In celebration of World Social Work Day we share the insights of Jessica Johannisen one of our Social Workers with you.
Have you ever wondered what it’s like to be a social worker? Have you ever thought about what it must be like to work with the most vulnerable? If you have ever wondered and ever asked yourself, “Why do they do it?” Let me share with you my angst and joy.
Every day I get to work with more than 100 young children and youth who reside at a Child and Youth Care Centre. These children have been removed from their families due to abuse and neglect. I get to nurture them, uplift their sagging spirits and make them believe in love again. The pain on their faces is heart wrenching. The thoughts of what they have been through are torturous.

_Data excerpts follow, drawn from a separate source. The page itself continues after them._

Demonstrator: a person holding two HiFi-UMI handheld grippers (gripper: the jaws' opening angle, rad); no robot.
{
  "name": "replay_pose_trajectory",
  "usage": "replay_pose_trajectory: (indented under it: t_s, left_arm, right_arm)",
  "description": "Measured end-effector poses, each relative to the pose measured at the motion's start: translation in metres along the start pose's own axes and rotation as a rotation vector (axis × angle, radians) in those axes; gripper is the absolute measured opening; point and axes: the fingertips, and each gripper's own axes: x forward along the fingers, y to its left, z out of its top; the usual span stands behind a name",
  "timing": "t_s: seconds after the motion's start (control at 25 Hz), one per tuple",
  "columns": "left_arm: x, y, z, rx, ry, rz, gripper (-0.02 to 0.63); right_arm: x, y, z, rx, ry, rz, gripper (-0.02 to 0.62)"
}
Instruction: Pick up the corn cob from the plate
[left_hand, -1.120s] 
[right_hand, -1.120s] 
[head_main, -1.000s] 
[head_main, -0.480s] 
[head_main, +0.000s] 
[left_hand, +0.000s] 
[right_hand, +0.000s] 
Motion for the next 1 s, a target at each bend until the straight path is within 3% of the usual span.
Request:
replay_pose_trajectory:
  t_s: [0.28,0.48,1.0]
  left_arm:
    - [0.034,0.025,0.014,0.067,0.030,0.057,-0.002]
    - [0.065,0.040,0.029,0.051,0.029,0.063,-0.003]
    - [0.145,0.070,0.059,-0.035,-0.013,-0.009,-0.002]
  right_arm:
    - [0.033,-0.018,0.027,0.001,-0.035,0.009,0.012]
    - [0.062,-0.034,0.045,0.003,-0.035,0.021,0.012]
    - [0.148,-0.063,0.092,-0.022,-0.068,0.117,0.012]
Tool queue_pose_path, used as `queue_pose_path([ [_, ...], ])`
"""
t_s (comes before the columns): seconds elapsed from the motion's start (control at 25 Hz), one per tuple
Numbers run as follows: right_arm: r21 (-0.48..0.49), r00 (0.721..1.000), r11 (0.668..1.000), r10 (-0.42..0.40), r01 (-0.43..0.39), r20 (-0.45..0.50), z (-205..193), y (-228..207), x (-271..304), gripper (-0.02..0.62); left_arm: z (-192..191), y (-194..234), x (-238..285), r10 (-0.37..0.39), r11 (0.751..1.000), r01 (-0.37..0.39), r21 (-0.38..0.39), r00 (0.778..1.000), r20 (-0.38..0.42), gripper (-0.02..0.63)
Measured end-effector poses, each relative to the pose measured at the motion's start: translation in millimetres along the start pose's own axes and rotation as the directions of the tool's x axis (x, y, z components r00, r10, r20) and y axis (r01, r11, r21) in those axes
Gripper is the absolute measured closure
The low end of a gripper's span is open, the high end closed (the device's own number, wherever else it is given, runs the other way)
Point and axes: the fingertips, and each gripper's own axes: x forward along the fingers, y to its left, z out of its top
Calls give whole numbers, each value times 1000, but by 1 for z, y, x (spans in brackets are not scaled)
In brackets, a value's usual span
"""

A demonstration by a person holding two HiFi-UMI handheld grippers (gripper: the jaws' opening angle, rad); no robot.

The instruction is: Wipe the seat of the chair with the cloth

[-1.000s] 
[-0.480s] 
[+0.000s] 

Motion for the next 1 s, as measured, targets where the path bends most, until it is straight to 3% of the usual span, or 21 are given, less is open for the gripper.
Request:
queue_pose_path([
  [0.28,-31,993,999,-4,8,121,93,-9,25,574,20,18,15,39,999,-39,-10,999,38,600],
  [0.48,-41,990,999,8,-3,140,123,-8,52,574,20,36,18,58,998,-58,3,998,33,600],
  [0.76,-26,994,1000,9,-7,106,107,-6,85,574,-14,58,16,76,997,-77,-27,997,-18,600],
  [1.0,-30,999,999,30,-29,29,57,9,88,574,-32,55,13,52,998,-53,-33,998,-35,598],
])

Yesterday, a child told me how his father hit him continually with a plank. How he was chased down the street and left to sleep outside without any food. Yesterday, I facilitated a process where a child could speak to her sister for the first time in years. Her smile was priceless and the joy in her eyes indescribable.
Today, I saw a child’s scars from self-harming – her whimpering lip and marks on her arms. Today, a child made me a card telling me how much he loved and appreciated me. He was so proud of his masterpiece and I was honoured to receive such a special gift.
Tomorrow, I will tell a child that her mother was killed. I will explain death and heaven and funerals. I will hold her in my arms and try to console her.
Tomorrow, I will bring a family together and see them reunited after years of being apart. I will witness the joy in the children’s faces and the thankfulness in the parents’ eyes. The echo of their laughter will follow me as I walk away and give me strength to face another day.
Being a social worker is more than a profession. It’s a vocation if you will. It’s a love hate relationship that gives and takes. It’s a beautiful mess that I have the privilege to be part of.